Key the dataset by a variable list
keyby varlist [ , noorder missing fast ]
keybygen [ varlist ] , generate(newvarname) [ replace noorder missing fast ]
Description
keyby sorts the dataset currently in memory by the variables in a varlist, checking that the variables in the varlist uniquely identify the observations. This makes the variables in the varlist a primary key for the dataset in memory. If the user does not specify otherwise, then keyby also reorders the variables in the varlist to the start of the variable order in the dataset, and checks that all values of these variables are nonmissing. keybygen sorts the dataset currently in memory by the variables in a varlist, preserving the existing order of observations within each by-group, and then generates a new variable, containing the sequential order of each observation within its by-group, to form a primary key with the existing variables in the varlist. keyby and keybygen can be useful if the user combines multiple datasets using merge, which may cause a dataset in memory to become unsorted.
Options for keyby and keybygen
noorder specifies that the variables in the varlist (and the generate() variable created by keyby) are not reordered to the beginning of the variable order of the dataset in memory. If noorder is not specified, then the variables in the varlist (and the generate() variable created by keyby) are reordered to the beginning of the variable order (see order).

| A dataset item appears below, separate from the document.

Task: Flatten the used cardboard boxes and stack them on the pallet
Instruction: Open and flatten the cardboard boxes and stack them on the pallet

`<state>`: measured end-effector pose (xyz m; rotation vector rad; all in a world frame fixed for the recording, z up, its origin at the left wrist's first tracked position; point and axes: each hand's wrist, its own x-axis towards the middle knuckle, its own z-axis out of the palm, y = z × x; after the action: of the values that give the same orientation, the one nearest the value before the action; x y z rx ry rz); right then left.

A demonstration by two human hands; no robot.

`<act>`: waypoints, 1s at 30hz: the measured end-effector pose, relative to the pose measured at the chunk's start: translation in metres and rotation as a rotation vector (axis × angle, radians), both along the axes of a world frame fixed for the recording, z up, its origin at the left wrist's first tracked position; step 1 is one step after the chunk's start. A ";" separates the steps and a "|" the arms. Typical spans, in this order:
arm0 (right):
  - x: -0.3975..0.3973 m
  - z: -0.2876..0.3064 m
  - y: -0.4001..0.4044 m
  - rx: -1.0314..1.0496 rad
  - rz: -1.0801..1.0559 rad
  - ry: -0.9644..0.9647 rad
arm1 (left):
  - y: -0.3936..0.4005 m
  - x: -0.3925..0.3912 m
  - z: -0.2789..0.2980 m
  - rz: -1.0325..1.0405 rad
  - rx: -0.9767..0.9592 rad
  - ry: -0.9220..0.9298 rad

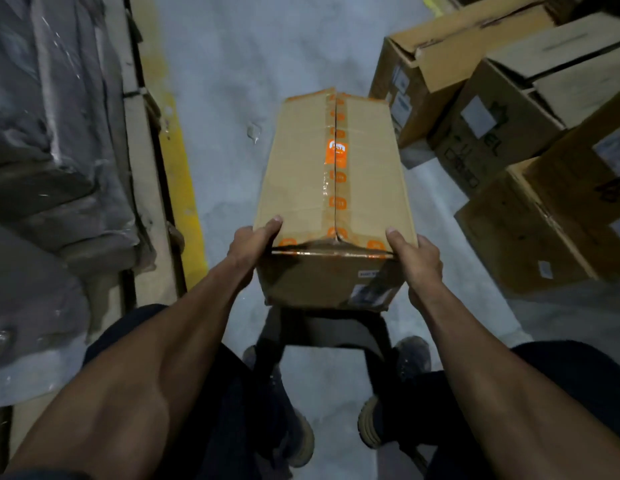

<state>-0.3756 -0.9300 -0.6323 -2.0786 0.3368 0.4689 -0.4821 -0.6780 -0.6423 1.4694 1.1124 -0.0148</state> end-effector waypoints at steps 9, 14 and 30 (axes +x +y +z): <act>-0.019 0.078 0.000 0.236 0.047 -0.229 | 0.033 0.001 0.081 -0.045 0.138 -0.153; -0.023 0.111 -0.003 0.280 0.139 -0.313 | 0.032 -0.004 0.128 -0.071 0.270 -0.319; 0.039 0.139 0.033 -0.089 0.138 -0.548 | 0.010 -0.041 0.117 -0.875 0.948 -0.090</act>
<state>-0.3368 -0.8970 -0.4931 -2.2270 -0.1123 -0.0492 -0.5230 -0.6683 -0.5257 2.6832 0.2830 -0.0344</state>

missing specifies that missing values in the variables in the varlist are allowed. If missing is not specified, then missing values in the variables in the varlist cause keyby or keybygen to fail.
fast is an option for programmers. It specifies that keyby or keybygen will take no action to restore the existing dataset in memory in the event of failure, or if the user presses the Break key.. If fast is not specified, then keyby will take this action, which uses an amount of time depending on the size of the dataset in memory.
Options for keybygen only
generate(newvarname) is required. It specifies the name of a new variable to be generated, containing, in each observation, the sequential order of that observation within its by-group defined by the varlist, or the sequential order of that observation in the dataset, if the varlist is empty. The new variable is appended to the varlist to form the new primary key, by which the dataset is sorted, and which uniquely identifies observations in the dataset. Note that keybygen, unlike keyby, works with an empty varlist. Also, note that the new variable specified by generate() may not have the same name as any existing variable in the varlist.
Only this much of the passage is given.